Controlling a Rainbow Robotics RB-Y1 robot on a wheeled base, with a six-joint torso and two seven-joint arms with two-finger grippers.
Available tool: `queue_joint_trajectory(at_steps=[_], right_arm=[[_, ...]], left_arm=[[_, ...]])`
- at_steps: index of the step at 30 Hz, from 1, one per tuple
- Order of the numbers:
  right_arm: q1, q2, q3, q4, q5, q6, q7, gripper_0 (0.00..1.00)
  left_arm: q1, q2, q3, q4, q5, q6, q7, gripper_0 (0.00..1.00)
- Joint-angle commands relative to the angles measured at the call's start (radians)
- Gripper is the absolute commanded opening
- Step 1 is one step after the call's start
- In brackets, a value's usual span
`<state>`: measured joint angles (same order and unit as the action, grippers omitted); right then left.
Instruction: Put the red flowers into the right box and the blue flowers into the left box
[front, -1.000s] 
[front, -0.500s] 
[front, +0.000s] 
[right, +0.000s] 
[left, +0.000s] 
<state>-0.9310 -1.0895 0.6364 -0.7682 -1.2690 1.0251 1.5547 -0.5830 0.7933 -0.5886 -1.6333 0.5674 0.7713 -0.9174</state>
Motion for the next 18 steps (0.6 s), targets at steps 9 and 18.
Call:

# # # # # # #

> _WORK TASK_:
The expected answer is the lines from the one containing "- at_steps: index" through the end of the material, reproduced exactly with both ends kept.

> _OUTPUT OF THE TASK_:
- at_steps: index of the step at 30 Hz, from 1, one per tuple
- Order of the numbers:
  right_arm: q1, q2, q3, q4, q5, q6, q7, gripper_0 (0.00..1.00)
  left_arm: q1, q2, q3, q4, q5, q6, q7, gripper_0 (0.00..1.00)
- Joint-angle commands relative to the angles measured at the call's start (radians)
- Gripper is the absolute commanded opening
- Step 1 is one step after the call's start
- In brackets, a value's usual span
`<state>`: measured joint angles (same order and unit as the action, grippers omitted); right then left.
Instruction: Put the red flowers into the right box and the blue flowers into the left box
[front, -1.000s] 
[front, -0.500s] 
[front, +0.000s] 
[right, +0.000s] 
[left, +0.000s] 
<state>-0.9310 -1.0895 0.6364 -0.7682 -1.2690 1.0251 1.5547 -0.5830 0.7933 -0.5886 -1.6333 0.5674 0.7713 -0.9174</state>
Motion for the next 18 steps (0.6 s), targets at steps 9 and 18.
Call:

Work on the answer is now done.